Confining ruthenium nanoparticles in MOF pores for high-performance hydrogen evolution reaction

Abstract

The exploration of low-cost catalysts for hydrogen evolution reaction holds great significance in application. Ruthenium nanoparticles (Ru NPs)-based composites have emerged as a type of promising candidates. This study focuses on the impact of metal–organic framework (MOF) pore structure on the growth of Ru NPs, as well as the resulting effects on their electrocatalytic properties using two Ru@MOFs electrodes (Ru@Ni-BPM/NF and Ru@Ni-BPDC/NF). 3D Ni-BPM can effectively load Ru NPs with uniform and controlled size, while 2D Ni-BPDC leads to uncontrolled growth of Ru NPs.

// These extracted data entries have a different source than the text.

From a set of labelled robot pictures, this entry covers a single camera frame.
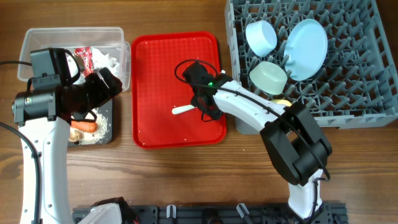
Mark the white tissue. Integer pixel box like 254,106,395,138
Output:
91,47,121,78

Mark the light green bowl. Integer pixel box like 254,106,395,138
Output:
249,62,287,95

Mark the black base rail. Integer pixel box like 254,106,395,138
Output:
71,202,348,224

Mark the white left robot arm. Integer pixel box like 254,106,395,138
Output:
12,68,123,223

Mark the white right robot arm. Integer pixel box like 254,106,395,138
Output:
183,73,332,222

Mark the black plastic tray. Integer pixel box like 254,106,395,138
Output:
68,100,113,147

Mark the red snack wrapper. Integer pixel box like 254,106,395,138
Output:
74,47,93,77

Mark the orange carrot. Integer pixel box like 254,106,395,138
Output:
71,121,98,133

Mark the light blue bowl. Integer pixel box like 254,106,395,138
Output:
245,21,277,57

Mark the light blue plate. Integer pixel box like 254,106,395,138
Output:
284,19,328,81

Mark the white rice pile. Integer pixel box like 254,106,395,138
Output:
79,108,109,145

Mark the red serving tray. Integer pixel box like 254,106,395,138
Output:
131,31,227,149

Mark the yellow plastic cup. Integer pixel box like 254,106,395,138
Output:
271,100,292,107

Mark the grey dishwasher rack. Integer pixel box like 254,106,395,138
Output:
224,0,397,129

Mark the brown food scrap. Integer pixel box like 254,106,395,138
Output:
68,129,84,143

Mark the white plastic spoon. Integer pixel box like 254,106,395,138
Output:
172,105,195,115

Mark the clear plastic waste bin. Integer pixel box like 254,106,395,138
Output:
19,27,131,91

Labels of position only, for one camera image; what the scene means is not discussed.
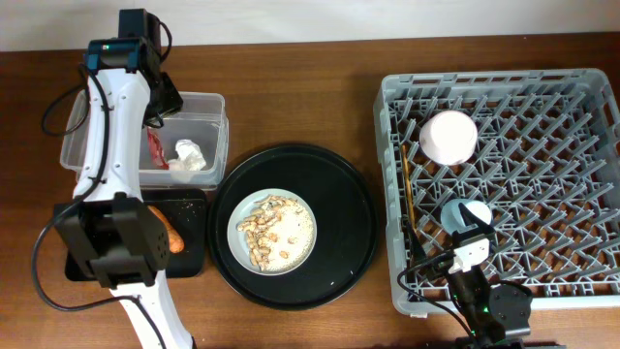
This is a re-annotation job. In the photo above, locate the clear plastic bin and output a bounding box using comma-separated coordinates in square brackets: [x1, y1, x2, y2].
[59, 90, 230, 192]

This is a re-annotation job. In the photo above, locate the wooden chopstick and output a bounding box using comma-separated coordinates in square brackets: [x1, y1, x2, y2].
[400, 143, 416, 231]

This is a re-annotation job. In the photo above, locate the light blue cup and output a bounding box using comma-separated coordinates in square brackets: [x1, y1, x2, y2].
[440, 199, 492, 236]

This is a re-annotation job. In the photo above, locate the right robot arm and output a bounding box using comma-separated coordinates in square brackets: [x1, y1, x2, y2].
[396, 199, 533, 348]

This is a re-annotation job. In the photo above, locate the black rectangular tray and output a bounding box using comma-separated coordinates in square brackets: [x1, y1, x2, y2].
[56, 189, 207, 289]

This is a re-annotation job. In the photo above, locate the white tissue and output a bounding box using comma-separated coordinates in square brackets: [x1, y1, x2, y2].
[168, 140, 206, 172]

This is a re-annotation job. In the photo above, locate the orange carrot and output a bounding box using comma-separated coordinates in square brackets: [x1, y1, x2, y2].
[148, 206, 185, 254]

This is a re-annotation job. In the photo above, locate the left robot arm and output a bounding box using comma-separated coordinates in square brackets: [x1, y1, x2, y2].
[47, 9, 196, 348]

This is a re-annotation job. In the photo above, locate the red snack wrapper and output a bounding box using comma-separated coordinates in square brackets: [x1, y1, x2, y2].
[146, 127, 169, 170]

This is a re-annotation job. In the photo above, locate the grey plate with food scraps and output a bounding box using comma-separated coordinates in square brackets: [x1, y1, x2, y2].
[226, 188, 318, 276]

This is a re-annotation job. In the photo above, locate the black round tray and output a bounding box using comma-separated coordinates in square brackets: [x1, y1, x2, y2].
[206, 144, 380, 310]

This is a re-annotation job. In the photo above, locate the grey dishwasher rack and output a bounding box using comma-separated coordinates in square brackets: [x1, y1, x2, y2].
[373, 69, 619, 317]

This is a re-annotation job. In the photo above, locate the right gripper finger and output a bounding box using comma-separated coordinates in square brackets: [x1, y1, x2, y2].
[406, 221, 426, 265]
[458, 204, 494, 238]

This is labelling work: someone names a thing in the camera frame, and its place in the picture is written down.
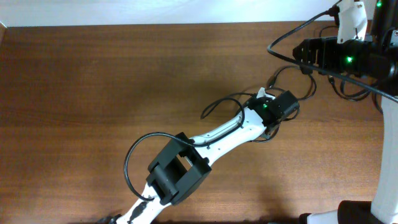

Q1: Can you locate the black left camera cable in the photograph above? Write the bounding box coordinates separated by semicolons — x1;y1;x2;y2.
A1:
123;92;256;224

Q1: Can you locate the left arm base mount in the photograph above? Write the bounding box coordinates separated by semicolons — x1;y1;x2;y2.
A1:
95;214;122;224

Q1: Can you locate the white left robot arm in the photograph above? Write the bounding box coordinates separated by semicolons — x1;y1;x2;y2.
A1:
110;88;300;223

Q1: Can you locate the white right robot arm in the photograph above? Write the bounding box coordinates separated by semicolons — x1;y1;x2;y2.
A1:
293;1;397;223

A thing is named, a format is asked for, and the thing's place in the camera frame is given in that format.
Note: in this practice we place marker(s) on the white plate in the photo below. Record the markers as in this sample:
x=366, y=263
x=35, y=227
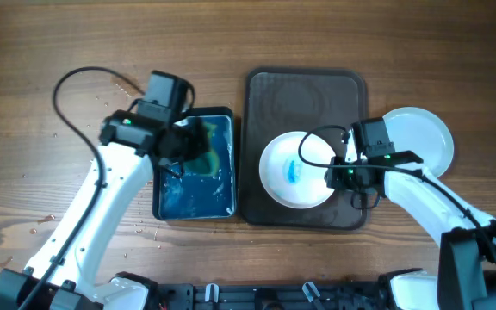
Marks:
x=289, y=172
x=420, y=131

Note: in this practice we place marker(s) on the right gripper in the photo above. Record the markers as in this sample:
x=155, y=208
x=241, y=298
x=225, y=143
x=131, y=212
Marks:
x=337, y=180

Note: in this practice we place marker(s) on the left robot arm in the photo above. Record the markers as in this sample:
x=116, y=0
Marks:
x=62, y=274

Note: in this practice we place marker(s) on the white plate bottom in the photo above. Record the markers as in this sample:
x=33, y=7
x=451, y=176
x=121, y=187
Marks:
x=420, y=131

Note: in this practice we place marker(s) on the dark brown serving tray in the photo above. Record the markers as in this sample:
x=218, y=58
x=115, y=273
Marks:
x=280, y=100

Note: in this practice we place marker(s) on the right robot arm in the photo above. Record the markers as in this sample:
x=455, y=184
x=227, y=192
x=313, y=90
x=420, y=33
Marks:
x=466, y=238

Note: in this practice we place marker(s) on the white plate top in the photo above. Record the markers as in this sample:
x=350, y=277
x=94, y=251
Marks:
x=289, y=172

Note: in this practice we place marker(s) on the black water basin tray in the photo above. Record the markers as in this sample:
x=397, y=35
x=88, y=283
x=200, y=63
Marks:
x=202, y=196

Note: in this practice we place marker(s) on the green yellow sponge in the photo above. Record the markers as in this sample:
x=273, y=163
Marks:
x=207, y=164

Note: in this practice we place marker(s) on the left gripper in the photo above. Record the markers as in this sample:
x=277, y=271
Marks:
x=195, y=146

Consequently, Ru@Ni-BPM/NF shows superior catalytic performance with a smaller overpotential of 12 mV at 10 mA cm−2 and a lower Tafel slope of 40.3 mV dec-1, outperforming Ru@Ni-BPDC/NF and commercial Pt/C in alkaline media. Meanwhile, the pore confinement effect of Ni-BPM significantly reduces the aggregation of Ru NPs during extended stability testing, guaranteeing the structural integrity of the electrode and sustained exposure of the active sites.